● **PROBLEM**:
Look through the data below and extract, unchanged, the lines from the one that contains "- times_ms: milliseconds" to the one that contains "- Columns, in", both included.
══ DATA FOR ANALYSIS
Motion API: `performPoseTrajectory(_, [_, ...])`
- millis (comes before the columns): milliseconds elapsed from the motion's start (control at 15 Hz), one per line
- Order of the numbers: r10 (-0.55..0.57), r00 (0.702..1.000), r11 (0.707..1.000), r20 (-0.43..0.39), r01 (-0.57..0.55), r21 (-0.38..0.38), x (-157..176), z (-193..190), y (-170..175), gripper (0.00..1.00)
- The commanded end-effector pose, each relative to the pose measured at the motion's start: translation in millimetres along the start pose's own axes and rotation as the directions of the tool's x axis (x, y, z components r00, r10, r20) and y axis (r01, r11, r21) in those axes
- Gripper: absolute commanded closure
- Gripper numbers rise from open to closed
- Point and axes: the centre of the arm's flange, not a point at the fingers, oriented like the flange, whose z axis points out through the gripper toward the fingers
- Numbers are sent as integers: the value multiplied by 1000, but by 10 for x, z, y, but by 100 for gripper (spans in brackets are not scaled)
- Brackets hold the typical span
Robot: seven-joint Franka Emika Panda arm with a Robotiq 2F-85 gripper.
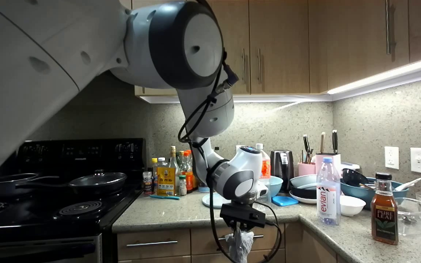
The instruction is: Put the towel on the counter
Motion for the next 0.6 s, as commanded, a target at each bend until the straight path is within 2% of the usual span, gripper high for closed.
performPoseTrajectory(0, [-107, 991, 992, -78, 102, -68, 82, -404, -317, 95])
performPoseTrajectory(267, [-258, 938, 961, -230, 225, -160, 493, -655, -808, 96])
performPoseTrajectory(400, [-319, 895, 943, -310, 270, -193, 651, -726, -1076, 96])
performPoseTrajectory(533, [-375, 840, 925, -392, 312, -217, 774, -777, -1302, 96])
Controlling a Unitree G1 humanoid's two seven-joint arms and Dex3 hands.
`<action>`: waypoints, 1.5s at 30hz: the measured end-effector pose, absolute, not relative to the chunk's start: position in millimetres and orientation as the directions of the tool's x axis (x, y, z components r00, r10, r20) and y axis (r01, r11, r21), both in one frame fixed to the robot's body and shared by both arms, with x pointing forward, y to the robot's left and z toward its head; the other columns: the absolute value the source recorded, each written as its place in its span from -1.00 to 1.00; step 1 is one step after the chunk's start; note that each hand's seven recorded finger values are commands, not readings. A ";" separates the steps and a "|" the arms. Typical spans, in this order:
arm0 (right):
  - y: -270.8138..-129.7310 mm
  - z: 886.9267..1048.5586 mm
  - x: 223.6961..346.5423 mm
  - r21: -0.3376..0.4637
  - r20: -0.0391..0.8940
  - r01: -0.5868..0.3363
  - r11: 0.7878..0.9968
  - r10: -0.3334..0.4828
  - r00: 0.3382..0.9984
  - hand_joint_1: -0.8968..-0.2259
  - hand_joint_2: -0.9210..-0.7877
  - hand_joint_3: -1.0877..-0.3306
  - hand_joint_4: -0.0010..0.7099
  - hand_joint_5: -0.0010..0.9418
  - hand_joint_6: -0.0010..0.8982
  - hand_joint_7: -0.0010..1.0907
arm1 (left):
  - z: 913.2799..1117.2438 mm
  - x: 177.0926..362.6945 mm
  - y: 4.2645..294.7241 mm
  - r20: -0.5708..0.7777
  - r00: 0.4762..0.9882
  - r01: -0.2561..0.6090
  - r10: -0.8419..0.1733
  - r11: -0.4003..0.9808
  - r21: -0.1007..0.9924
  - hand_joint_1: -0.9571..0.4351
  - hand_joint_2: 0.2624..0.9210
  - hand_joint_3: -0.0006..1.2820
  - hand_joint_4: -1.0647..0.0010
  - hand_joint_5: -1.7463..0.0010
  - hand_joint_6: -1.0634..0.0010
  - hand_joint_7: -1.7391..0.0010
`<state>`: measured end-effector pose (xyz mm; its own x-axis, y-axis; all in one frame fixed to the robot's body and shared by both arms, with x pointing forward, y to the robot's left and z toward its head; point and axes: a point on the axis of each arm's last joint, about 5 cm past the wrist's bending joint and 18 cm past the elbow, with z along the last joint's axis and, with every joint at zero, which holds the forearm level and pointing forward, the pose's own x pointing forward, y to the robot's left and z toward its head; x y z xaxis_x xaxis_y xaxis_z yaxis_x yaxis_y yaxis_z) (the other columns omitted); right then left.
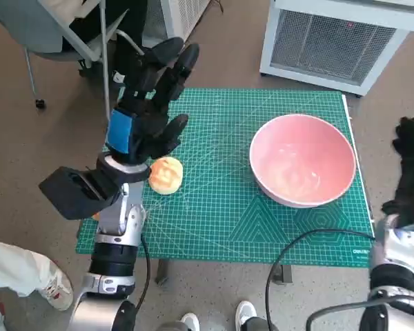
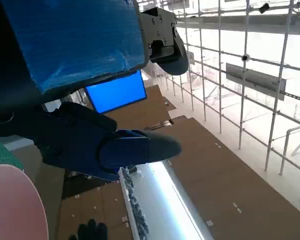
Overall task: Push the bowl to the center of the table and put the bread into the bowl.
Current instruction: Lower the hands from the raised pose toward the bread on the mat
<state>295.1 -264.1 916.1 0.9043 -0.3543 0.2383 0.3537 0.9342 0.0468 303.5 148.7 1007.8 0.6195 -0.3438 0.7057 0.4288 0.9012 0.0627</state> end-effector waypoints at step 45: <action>-171.5 929.0 334.5 0.136 0.071 0.135 0.981 -0.146 0.987 0.36 -1.00 -0.45 -0.32 -0.98 -0.78 -0.32 | 996.0 286.1 171.6 0.685 0.679 0.283 -0.266 0.955 0.091 -0.49 1.00 -0.48 0.47 0.99 0.79 0.33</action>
<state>334.5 -171.5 929.0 0.9868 -0.1456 0.0705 0.1351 0.9815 0.1360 286.1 171.6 996.0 0.6785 -0.2664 0.6845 0.2831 0.9548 0.0910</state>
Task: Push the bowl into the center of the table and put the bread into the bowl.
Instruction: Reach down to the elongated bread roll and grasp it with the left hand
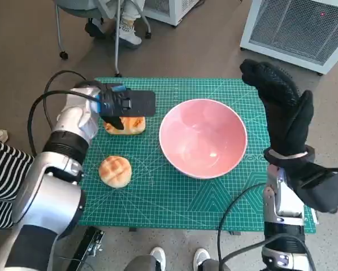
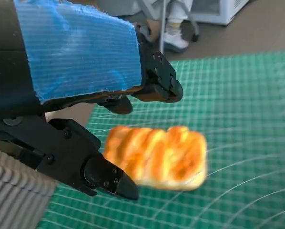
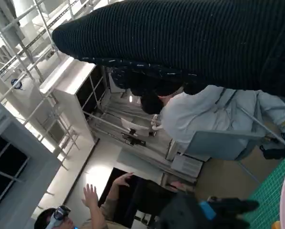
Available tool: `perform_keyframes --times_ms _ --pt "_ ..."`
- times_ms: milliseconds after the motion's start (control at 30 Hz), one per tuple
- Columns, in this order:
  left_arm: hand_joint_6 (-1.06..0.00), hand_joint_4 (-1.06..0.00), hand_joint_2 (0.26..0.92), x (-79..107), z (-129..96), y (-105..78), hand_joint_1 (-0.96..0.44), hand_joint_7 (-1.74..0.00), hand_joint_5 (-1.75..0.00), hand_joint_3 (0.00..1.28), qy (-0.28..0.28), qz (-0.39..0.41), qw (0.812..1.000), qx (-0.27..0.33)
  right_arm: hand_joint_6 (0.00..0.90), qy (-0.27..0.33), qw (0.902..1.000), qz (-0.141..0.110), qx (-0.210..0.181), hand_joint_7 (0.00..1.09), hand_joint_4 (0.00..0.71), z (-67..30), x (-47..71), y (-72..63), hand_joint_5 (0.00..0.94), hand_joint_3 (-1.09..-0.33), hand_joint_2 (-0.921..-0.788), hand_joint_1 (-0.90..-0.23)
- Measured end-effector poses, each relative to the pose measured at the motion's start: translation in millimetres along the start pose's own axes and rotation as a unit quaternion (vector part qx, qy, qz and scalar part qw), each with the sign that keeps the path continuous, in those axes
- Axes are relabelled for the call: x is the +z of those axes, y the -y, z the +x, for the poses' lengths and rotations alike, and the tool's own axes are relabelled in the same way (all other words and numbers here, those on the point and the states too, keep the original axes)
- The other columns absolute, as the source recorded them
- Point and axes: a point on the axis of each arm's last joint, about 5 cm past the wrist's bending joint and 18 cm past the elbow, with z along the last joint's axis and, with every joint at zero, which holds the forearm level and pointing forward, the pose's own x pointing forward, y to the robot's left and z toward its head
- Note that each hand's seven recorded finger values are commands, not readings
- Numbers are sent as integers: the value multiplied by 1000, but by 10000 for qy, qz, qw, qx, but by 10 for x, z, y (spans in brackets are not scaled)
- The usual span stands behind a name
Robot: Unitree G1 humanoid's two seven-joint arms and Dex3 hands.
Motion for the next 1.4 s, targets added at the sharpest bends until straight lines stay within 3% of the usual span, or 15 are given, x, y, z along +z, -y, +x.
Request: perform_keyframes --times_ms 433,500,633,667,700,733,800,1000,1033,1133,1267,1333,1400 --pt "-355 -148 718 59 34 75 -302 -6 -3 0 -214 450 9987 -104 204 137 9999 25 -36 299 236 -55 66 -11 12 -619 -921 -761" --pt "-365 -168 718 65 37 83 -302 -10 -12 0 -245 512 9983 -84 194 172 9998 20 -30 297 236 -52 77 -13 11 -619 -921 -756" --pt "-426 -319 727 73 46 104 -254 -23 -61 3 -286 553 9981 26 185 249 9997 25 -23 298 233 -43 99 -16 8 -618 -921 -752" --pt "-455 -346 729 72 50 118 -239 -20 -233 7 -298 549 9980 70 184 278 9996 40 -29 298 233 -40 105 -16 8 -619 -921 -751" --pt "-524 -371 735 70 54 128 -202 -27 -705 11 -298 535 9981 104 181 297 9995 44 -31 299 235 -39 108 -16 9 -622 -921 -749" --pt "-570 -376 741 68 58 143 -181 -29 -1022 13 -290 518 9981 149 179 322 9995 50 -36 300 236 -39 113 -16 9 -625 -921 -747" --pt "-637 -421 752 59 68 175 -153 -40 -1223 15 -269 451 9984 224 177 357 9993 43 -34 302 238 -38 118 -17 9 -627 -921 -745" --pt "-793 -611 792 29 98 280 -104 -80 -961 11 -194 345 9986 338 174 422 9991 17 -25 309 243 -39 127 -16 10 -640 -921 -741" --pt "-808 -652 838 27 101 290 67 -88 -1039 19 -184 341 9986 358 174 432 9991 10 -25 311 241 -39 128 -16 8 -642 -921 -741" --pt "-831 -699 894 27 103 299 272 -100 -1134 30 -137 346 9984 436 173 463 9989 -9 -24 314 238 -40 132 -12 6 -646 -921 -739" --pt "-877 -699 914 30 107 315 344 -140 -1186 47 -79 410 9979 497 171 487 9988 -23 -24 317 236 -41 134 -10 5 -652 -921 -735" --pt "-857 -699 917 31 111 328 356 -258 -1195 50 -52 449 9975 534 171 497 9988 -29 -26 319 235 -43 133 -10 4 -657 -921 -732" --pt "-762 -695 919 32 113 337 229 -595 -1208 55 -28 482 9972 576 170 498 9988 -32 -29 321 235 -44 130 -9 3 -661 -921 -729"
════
● **EXERCISE ANSWER**:
- times_ms: milliseconds after the motion's start (control at 30 Hz), one per tuple
- Columns, in this order:

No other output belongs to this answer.